## Aim of the exercise
Each record below should be returned exactly, with its pictures left out.

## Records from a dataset
□ □ □ □
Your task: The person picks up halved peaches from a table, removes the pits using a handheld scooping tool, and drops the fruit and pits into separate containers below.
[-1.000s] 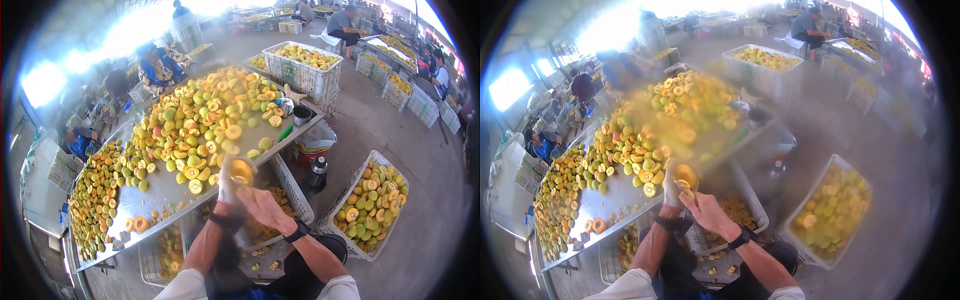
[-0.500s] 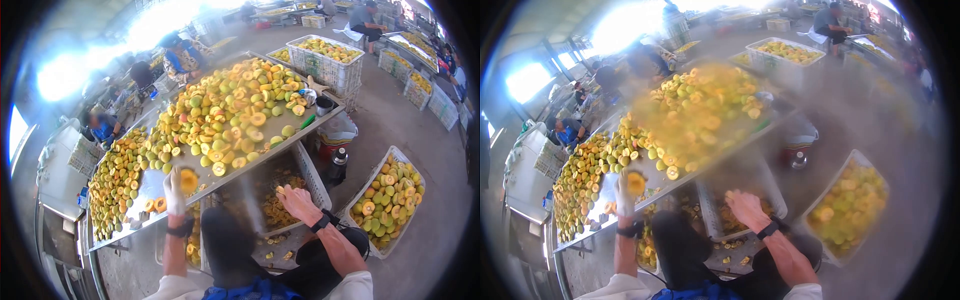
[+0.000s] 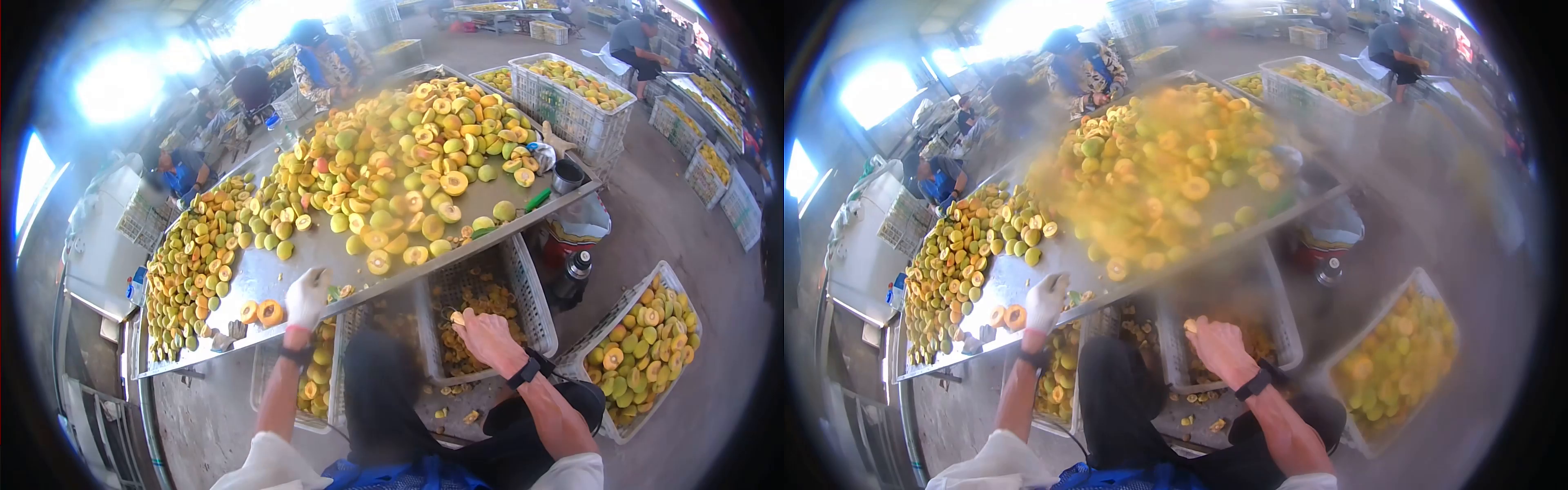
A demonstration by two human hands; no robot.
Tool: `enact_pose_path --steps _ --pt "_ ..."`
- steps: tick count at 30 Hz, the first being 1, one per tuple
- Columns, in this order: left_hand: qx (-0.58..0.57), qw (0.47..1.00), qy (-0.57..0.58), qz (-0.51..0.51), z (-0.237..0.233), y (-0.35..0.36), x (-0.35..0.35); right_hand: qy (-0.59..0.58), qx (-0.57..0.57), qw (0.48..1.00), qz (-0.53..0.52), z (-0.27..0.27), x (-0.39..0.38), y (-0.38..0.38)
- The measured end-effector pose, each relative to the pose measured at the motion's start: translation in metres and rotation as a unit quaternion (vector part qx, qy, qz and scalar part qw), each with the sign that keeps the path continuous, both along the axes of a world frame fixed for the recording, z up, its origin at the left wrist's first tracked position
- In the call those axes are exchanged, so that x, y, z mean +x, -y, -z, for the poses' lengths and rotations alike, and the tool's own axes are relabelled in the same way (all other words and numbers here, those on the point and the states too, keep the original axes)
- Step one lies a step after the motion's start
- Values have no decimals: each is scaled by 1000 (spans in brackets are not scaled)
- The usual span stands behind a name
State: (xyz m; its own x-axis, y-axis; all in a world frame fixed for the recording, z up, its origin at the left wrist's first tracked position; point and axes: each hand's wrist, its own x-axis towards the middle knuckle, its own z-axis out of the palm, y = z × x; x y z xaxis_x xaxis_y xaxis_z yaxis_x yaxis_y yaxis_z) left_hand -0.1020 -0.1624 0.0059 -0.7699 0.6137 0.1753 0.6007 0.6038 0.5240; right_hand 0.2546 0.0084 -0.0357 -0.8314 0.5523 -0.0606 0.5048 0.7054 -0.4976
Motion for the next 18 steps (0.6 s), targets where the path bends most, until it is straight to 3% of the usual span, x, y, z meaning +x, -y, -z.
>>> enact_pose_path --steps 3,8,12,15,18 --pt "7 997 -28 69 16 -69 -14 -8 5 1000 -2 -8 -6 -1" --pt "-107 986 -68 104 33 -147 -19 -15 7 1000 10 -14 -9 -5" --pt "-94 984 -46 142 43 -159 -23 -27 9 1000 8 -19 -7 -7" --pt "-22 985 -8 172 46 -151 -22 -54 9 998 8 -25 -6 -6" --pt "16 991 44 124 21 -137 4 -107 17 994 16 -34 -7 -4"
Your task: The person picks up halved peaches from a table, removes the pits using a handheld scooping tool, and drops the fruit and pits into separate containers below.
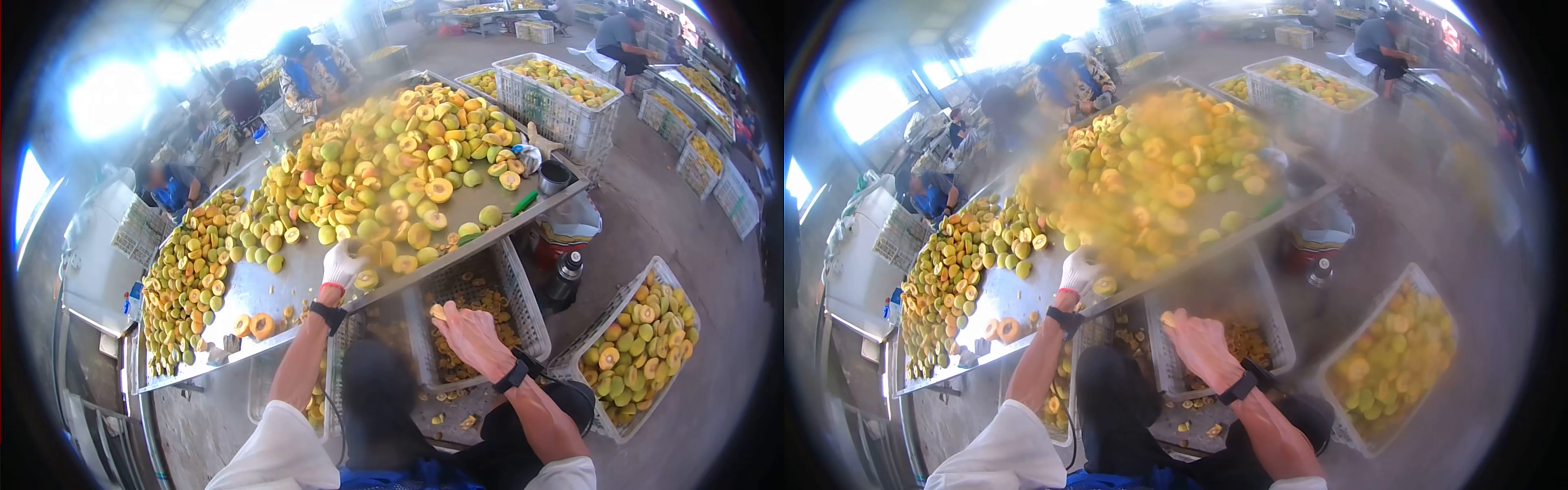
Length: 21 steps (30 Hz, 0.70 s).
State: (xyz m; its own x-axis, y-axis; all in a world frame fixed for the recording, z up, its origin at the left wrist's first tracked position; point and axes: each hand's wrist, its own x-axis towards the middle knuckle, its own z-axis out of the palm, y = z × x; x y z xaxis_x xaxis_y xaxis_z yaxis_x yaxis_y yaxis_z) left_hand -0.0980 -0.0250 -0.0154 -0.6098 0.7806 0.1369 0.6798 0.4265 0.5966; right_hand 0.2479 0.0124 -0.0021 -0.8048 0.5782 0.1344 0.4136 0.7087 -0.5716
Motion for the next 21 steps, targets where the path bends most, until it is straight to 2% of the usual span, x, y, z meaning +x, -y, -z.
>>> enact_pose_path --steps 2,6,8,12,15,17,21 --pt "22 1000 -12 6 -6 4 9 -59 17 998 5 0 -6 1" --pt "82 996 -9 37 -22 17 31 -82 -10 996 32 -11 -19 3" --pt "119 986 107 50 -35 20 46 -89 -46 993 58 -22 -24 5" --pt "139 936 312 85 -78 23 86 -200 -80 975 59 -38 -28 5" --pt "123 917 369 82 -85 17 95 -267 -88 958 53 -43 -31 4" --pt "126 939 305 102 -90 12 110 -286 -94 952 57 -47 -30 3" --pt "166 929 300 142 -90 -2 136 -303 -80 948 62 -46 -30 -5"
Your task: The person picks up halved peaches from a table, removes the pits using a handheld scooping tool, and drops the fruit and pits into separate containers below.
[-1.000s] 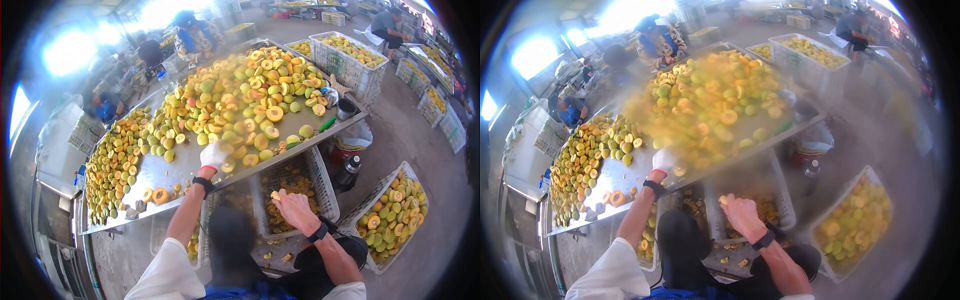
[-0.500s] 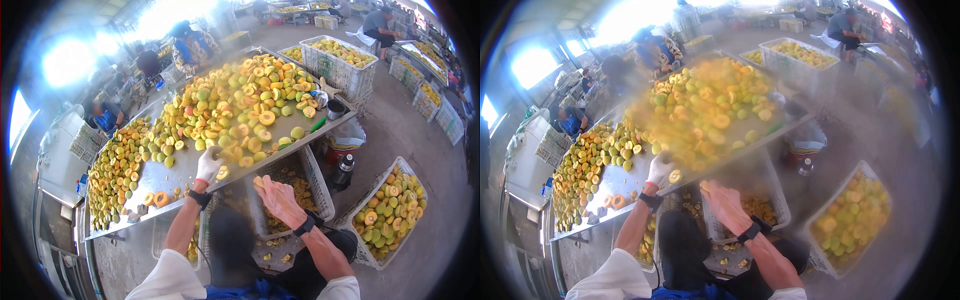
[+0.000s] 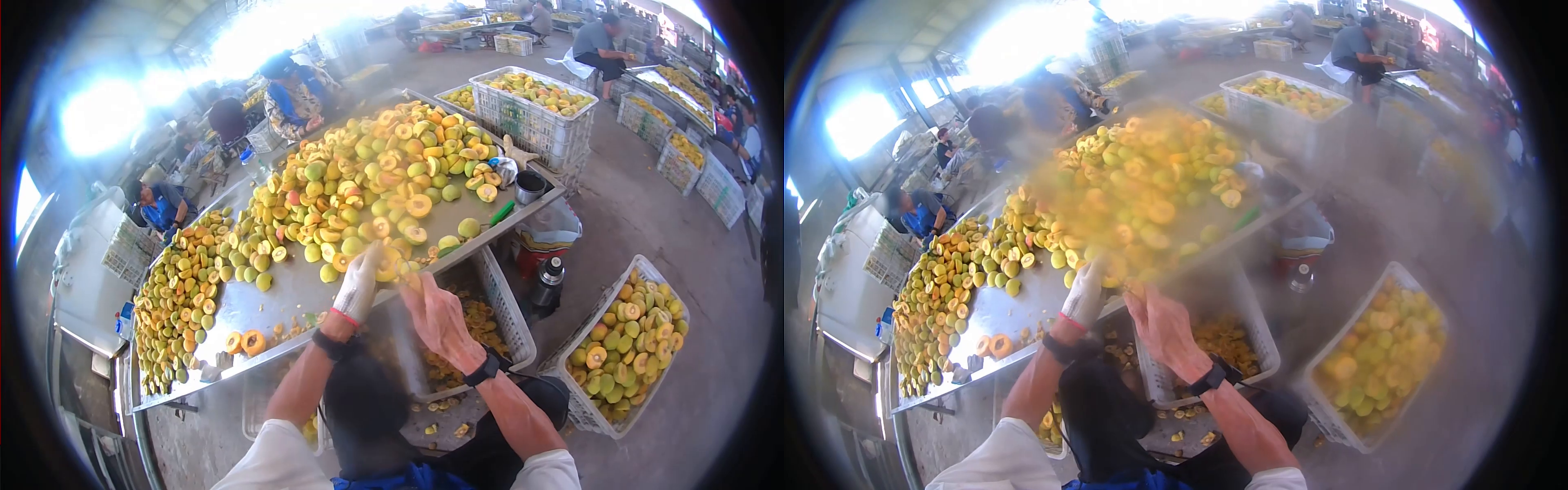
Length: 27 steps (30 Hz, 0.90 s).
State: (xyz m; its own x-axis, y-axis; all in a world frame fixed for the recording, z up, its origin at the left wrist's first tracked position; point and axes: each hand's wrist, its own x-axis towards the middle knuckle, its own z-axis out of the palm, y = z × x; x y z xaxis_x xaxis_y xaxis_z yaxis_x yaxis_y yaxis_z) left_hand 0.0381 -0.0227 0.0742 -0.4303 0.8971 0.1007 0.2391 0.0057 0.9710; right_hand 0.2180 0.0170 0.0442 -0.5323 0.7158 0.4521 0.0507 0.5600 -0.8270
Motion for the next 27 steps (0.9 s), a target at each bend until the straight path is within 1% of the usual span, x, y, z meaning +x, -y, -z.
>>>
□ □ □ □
## Solved exercise
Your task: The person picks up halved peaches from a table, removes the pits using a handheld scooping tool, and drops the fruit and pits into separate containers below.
[-1.000s] 
[-0.500s] 
[+0.000s] 
A demonstration by two human hands; no robot.
Tool: `enact_pose_path --steps _ --pt "_ ..."`
- steps: tick count at 30 Hz, the first being 1, one per tuple
- Columns, in this order: left_hand: qx (-0.58..0.57), qw (0.47..1.00), qy (-0.57..0.58), qz (-0.51..0.51), z (-0.237..0.233), y (-0.35..0.36), x (-0.35..0.35); right_hand: qy (-0.59..0.58), qx (-0.57..0.57), qw (0.48..1.00), qz (-0.53..0.52), z (-0.27..0.27), x (-0.39..0.38), y (-0.38..0.38)
- The measured end-effector pose, each relative to the pose measured at the motion's start: translation in metres and rotation as a unit quaternion (vector part qx, qy, qz and scalar part qw), each with the sign that keeps the path continuous, both along the axes of a world frame fixed for the recording, z up, its origin at the left wrist's first tracked position
- In the call those axes are exchanged, so that x, y, z mean +x, -y, -z, for the poses' lengths and rotations alike, and the tool's own axes are relabelled in the same way (all other words and numbers here, those on the point and the states too, keep the original axes)
- Step one lies a step after the motion's start
- Values have no decimals: each is scaled by 1000 (spans in brackets are not scaled)
- The usual span stands behind a name
State: (xyz m; its own x-axis, y-axis; all in a world frame fixed for the recording, z up, its origin at the left wrist's first tracked position; point and axes: each hand's wrist, its own x-axis towards the middle knuckle, its own z-axis out of the palm, y = z × x; x y z xaxis_x xaxis_y xaxis_z yaxis_x yaxis_y yaxis_z) left_hand -0.1020 -0.1624 0.0059 -0.7699 0.6137 0.1753 0.6007 0.6038 0.5240; right_hand 0.2546 0.0084 -0.0357 -0.8314 0.5523 -0.0606 0.5048 0.7054 -0.4976
Motion for the next 18 steps (0.6 s), targets where the path bends most, until it is straight to 3% of the usual span, x, y, z meaning +x, -y, -z.
>>> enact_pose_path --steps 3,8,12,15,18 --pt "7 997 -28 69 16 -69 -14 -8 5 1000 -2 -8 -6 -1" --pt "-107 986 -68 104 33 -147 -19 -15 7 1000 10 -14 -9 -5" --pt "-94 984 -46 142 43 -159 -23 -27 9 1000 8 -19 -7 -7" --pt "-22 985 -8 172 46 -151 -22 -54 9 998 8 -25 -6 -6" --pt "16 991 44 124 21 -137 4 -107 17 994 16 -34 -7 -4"
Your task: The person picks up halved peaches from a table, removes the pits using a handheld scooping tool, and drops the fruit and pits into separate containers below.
Length: 21 steps (30 Hz, 0.70 s).
State: (xyz m; its own x-axis, y-axis; all in a world frame fixed for the recording, z up, its origin at the left wrist's first tracked position; point and axes: each hand's wrist, its own x-axis towards the middle knuckle, its own z-axis out of the palm, y = z × x; x y z xaxis_x xaxis_y xaxis_z yaxis_x yaxis_y yaxis_z) left_hand -0.0980 -0.0250 -0.0154 -0.6098 0.7806 0.1369 0.6798 0.4265 0.5966; right_hand 0.2479 0.0124 -0.0021 -0.8048 0.5782 0.1344 0.4136 0.7087 -0.5716
Motion for the next 21 steps, targets where the path bends most, until it is straight to 2% of the usual span, x, y, z meaning +x, -y, -z.
>>> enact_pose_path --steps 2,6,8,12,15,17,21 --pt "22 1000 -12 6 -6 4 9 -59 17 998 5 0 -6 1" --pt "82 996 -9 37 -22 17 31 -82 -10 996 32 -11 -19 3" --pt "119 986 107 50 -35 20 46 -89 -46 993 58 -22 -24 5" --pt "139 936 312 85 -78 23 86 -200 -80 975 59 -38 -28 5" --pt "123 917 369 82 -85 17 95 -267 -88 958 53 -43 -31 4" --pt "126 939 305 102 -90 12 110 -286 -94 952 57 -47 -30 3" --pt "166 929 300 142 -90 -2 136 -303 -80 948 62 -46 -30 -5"
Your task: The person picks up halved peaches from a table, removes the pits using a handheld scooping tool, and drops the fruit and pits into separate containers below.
[-1.000s] 
[-0.500s] 
[+0.000s] 
Length: 27 steps (30 Hz, 0.90 s).
State: (xyz m; its own x-axis, y-axis; all in a world frame fixed for the recording, z up, its origin at the left wrist's first tracked position; point and axes: each hand's wrist, its own x-axis towards the middle knuckle, its own z-axis out of the palm, y = z × x; x y z xaxis_x xaxis_y xaxis_z yaxis_x yaxis_y yaxis_z) left_hand 0.0381 -0.0227 0.0742 -0.4303 0.8971 0.1007 0.2391 0.0057 0.9710; right_hand 0.2180 0.0170 0.0442 -0.5323 0.7158 0.4521 0.0507 0.5600 -0.8270
Motion for the next 27 steps (0.9 s), a target at each bend until the straight path is within 1% of the usual span, x, y, z meaning +x, -y, -z.
>>>

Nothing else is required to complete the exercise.